The UN Security Council has wrestled with imposing sanctions on Iran since 2006 due to Iran's failures to comply with International Atomic Energy Agency requirements and its continuing uranium-enrichment activities. In December of that year, the council approved the first of three multilateral resolutions authorizing bans on exports of nuclear, missile, and dual-use technologies; limiting travel by forty Iranian officials; and freezing the assets of forty individuals and entities, including Bank Sepah and various front companies. The measures also call on states not to do business with Iran, and authorizes the inspection of cargo carried by Iranian shippers. Efforts to push through a fourth round of economic noose tightening at the UN will be complicated by resistance from Russia and China, two nations linked to Iran by important economic and political interests.
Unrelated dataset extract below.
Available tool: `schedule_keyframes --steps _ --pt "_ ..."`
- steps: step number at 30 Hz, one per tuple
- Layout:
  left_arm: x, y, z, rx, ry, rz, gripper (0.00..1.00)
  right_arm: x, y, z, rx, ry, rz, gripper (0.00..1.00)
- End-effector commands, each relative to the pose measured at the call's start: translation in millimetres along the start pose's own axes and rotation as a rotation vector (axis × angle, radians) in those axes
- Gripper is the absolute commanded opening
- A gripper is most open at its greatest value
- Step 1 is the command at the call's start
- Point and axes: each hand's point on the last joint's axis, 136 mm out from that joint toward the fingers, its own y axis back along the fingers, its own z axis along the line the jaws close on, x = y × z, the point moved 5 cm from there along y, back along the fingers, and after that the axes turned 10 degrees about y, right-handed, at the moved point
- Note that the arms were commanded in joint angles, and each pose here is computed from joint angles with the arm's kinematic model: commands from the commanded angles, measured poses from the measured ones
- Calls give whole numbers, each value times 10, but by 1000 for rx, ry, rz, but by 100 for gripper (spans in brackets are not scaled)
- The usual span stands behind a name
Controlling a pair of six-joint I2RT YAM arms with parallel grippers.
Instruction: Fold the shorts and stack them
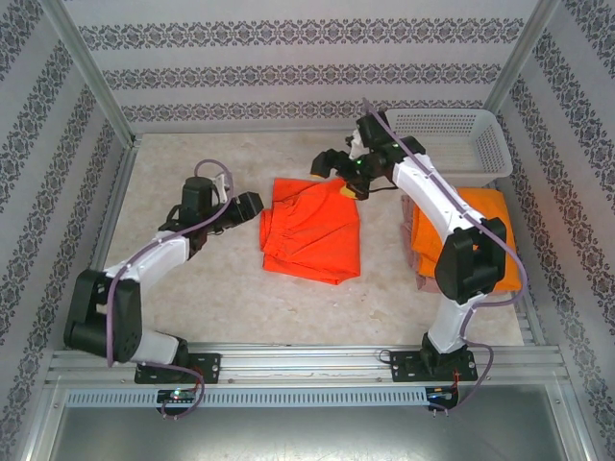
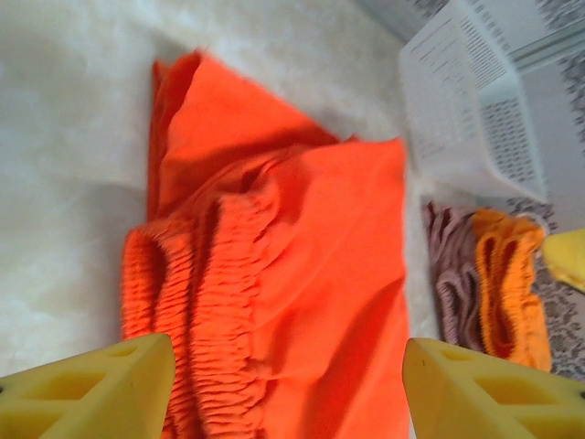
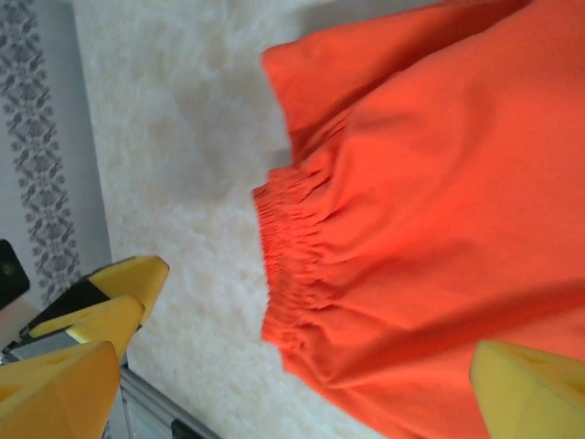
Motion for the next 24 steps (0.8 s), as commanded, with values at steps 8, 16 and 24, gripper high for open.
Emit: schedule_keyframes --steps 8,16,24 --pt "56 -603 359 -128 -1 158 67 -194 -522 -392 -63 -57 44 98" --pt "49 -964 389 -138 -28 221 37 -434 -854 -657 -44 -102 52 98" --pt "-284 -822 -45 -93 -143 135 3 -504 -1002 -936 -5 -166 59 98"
European allies have also implemented their own sanctions, though historically these states have had less of an appetite for punitive measures. For much of the 1990s, while Washington imposed unilateral sanctions, EU countries maintained a policy of "critical dialogue" with Iran. But as Iran grew increasingly defiant on the nuclear front, European partners turned up the heat (PDF), Katzman of the Congressional Research Service notes. In June 2008, the EU froze the assets of nearly forty individuals and entities doing business with Bank Melli, Iran's largest bank; Western officials have accused Bank Melli of supporting Iran's nuclear and missile programs. Japan and the EU have also placed restrictions on international lending to Iran, which, Katzman writes, "represents a narrowing of past differences between the United States and its allies on this issue." Nonetheless, the European Union remains Iran's largest trading partner. In 2008 Iran exported $16.9 billion worth of goods to EU countries.
Experts are divided on the effectiveness of sanctions as a tool to force rogue states to abandon their weapons programs. In the cases of Libya and Iraq, many analysts note the role economic sanctions had in inhibiting the development of weapons programs (though in the case of Iraq, the full extent of their effectiveness was not known until after the U.S.-led invasion of 2003). And in Iran, there is some evidence that sanctions are hindering economic growth. But others say Iran's economy remains relatively healthy, and any setback has had less to do with international pressure than poor economic policies. Elliott, of the Center for Global Development, says the best approach would be for the United States to better coordinate its efforts with the EU, given the relatively bleak prospects for a new round of sanctions at the UN. Yet Elliott says sanctions should only be seen as one tool in a broader diplomatic arsenal: "It has to be coupled with this attempt to negotiate and really bargain with Iran, and to put some carrots on the table as well as sticks," she says. "I don't think the sticks alone are going to do it."